Contra la guerra cultural, también

Todos los defensores del arte, la libertad de expresión y el derecho a la información deberían levantar sus voces contra la rusiafobia desatada como respuesta anticultural al conflicto bélico Rusia-Ucrania.
Impedir que los europeos puedan ver las plataformas informativas rusas y que los rusos se mantengan conectados con las redes sociales viola todas las normas internacionales respaldadas por la ONU, que se ha apresurado a gestionar una resolución contra Rusia, lo cual no ha hecho frente a las innumerables invasiones militares de Estados Unidos a otros países, como tampoco ha reaccionado a la guerra contra la cultura rusa que mucho recuerda a la persecución de los nazis contra los judíos.
Las prohibiciones sobre eventos relativos a autores universales, la censura a películas como Solaris, a las presentaciones del Ballet Bolshoi, la destitución de afamados directores de orquesta y hasta gatos por ser de origen ruso son una muestra imperdonable de desprecio por una cultura que ha legado a la humanidad valiosas contribuciones en los campos artísticos y científicos durante toda su historia y la confirmación de la falta de sentido cultural de un occidente que no ha logrado trascender sus ínfulas de supremacía sobre las diversas culturas que conforman el concierto universal.

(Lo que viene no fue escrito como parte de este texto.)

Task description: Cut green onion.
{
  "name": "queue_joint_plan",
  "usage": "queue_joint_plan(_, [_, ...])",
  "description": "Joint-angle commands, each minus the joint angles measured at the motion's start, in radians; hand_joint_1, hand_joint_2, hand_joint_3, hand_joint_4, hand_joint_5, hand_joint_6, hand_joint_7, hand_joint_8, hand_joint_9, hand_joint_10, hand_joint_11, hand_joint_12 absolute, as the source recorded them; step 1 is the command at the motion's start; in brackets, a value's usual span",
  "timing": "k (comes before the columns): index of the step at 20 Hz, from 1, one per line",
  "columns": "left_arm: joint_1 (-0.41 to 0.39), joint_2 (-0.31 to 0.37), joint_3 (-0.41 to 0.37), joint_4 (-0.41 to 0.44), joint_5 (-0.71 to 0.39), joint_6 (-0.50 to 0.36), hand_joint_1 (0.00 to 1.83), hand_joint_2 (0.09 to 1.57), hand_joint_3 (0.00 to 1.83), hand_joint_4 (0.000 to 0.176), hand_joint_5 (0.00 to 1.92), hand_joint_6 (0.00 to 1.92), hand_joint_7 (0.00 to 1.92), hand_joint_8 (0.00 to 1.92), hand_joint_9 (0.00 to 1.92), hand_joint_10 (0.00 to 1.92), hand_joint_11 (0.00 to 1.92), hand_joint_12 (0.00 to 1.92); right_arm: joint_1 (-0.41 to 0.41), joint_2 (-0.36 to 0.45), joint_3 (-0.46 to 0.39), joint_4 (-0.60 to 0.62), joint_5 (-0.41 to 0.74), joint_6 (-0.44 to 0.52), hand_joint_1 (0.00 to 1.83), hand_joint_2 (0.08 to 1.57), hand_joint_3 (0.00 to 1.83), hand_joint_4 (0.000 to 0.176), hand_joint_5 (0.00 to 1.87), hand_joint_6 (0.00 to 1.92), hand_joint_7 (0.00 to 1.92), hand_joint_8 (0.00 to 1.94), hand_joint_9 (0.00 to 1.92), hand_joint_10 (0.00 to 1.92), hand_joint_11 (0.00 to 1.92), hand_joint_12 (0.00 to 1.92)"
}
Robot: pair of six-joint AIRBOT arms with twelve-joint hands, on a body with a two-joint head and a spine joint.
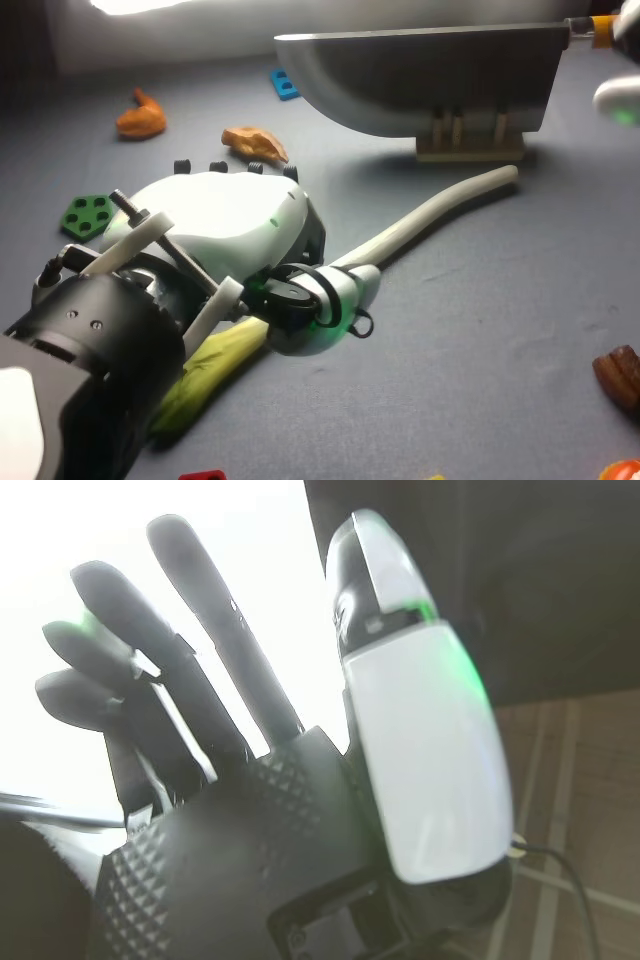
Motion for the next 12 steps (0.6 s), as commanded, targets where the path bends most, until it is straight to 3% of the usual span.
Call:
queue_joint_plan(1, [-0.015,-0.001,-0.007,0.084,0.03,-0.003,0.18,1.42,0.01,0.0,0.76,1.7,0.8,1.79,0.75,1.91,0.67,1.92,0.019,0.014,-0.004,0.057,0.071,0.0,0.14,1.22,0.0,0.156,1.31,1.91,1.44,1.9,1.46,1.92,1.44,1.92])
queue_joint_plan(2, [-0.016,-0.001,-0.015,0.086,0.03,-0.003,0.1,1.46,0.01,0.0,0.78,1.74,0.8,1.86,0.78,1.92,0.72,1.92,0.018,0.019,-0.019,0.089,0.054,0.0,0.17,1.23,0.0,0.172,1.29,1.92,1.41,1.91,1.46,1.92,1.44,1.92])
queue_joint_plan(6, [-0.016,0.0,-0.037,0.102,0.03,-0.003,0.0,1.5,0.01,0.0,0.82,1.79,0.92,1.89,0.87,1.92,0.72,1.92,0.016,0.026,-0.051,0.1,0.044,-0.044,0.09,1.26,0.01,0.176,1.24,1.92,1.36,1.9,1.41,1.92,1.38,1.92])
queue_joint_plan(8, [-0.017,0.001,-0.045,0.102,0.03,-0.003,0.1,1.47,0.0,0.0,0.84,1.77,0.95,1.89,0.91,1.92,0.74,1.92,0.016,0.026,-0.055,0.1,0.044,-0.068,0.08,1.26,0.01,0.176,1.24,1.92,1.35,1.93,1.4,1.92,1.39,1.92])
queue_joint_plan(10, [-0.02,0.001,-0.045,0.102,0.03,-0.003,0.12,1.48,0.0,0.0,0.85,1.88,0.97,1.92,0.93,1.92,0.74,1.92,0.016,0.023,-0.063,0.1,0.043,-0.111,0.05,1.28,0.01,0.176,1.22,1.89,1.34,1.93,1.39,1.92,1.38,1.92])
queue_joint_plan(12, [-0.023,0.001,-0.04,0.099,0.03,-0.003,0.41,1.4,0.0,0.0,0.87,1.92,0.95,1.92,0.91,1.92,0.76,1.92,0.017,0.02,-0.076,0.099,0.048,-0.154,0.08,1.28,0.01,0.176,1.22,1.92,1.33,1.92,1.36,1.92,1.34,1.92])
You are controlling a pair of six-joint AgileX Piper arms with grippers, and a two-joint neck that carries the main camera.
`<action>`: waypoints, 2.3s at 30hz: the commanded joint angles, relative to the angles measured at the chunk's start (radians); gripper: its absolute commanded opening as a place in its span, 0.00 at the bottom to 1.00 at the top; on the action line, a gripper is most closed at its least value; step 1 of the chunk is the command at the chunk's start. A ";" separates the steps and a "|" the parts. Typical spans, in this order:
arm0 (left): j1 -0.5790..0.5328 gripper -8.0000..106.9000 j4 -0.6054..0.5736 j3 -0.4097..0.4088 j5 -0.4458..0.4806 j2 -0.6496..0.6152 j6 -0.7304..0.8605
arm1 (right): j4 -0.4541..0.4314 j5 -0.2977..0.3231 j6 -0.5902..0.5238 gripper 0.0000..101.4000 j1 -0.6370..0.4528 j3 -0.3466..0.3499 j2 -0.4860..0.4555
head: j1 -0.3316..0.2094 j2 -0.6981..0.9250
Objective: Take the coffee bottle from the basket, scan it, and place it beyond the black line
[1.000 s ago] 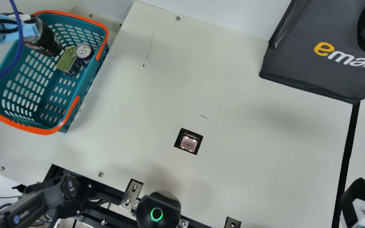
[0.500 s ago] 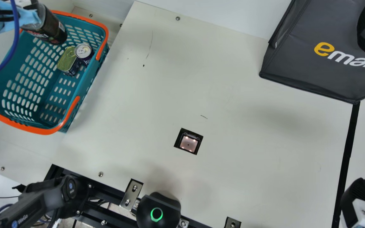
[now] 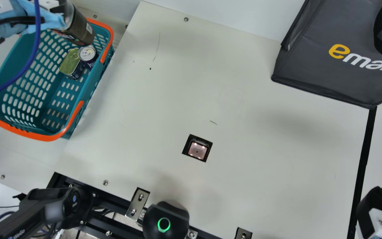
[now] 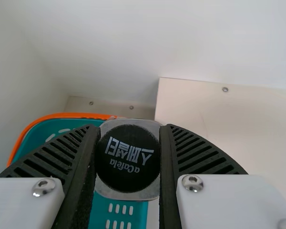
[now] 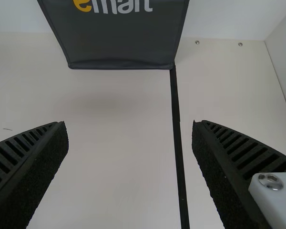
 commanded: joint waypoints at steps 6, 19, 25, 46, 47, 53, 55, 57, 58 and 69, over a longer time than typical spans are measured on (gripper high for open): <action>-0.096 0.16 0.008 -0.002 0.014 -0.014 -0.018 | 0.000 0.000 0.000 0.90 0.000 0.000 0.000 | -0.026 0.002; -0.298 0.16 0.027 0.008 0.054 -0.050 -0.080 | 0.000 0.000 0.000 0.90 0.000 0.000 0.000 | -0.026 0.002; -0.390 0.16 0.034 0.017 0.060 -0.058 -0.099 | 0.000 0.000 0.000 0.90 0.000 0.000 0.000 | -0.026 0.002; -0.622 0.16 -0.037 0.080 0.051 -0.039 -0.016 | 0.000 0.000 0.000 0.90 0.000 0.000 0.000 | -0.026 0.002; -0.628 0.16 -0.041 0.086 0.050 -0.038 -0.009 | 0.000 0.000 0.000 0.90 0.000 0.000 0.000 | -0.026 0.002; -0.658 0.16 -0.060 0.124 0.043 -0.032 0.028 | 0.000 0.000 0.000 0.90 0.000 0.000 0.000 | -0.026 0.002; -0.667 0.16 -0.068 0.137 0.041 -0.031 0.040 | 0.000 0.000 0.000 0.90 0.000 0.000 0.000 | -0.026 0.002; -0.676 0.16 -0.075 0.149 0.038 -0.029 0.052 | 0.000 0.000 0.000 0.90 0.000 0.000 0.000 | -0.026 0.002; -0.680 0.16 -0.078 0.155 0.036 -0.027 0.057 | 0.000 0.000 0.000 0.90 0.000 0.000 0.000 | -0.026 0.002; -0.710 0.16 -0.110 0.199 0.000 0.015 0.110 | 0.000 -0.001 0.000 0.90 0.000 0.000 0.000 | -0.026 0.002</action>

El aislamiento informativo y la agresión cultural a Rusia crean un alarmante precedente totalitario de Occidente que puede ser recurrente con cualquier país que no acepte los preceptos hegemónicos lidereados por Estados Unidos y seguidos servilmente por la Unión Europea, quien pudo evitar la guerra Rusia-Ukrania de haber intentado que se cumplieran los acuerdos de Minsk, de que cesara la agresión al Donbass y se limitara la expansión de la OTAN hacia el este europeo.
Pero entre los problemas culturales del viejo continente está negarse a considerar a los del este como europeos mientras que los habitantes de los países en esa zona geográfica sufren los efectos de la colonización cultural que promueve las identidades occidentales como las únicas de valor, luego, además, de haber distorsionado la historia del Siglo XX, al punto de negar el holocausto, la victoria soviética contra el fascismo y culpabilizar a Rusia de ínfulas imperialistas que casualmente son las características de Estados Unidos desde que surgió como nación.
Problemas culturales se han mantenido en todo nuestro mundo, donde no han sido trascendidos los prejuicios de todo tipo como históricamente ha ocurrido con Rusia desde la época zarista, acentuados en la etapa socialista y mantenidos en su actualidad capitalista.
Como en la antesala de la primera y la segunda guerras mundiales presenciamos una guerra de hegemonías porque Estados Unidos no quiere tener competidores como Rusia y China y poco le importan los muertos rusos y ukranianos, ni la vulneración de valores culturales que deberían ser respetados.
Pero los hombres y mujeres de sensibilidad deberían mostrar su espíritu antiguerrerista, frente a esa guerra que no solo es contra Rusia, es contra las mejores realizaciones de los terrícolas de todo los tiempos que si bien no han alcanzado a construir una sostenible cultura de paz han dejado testimonio de los afanes creativos que los distancian de la barbarie total que amenaza esta primavera del 2022.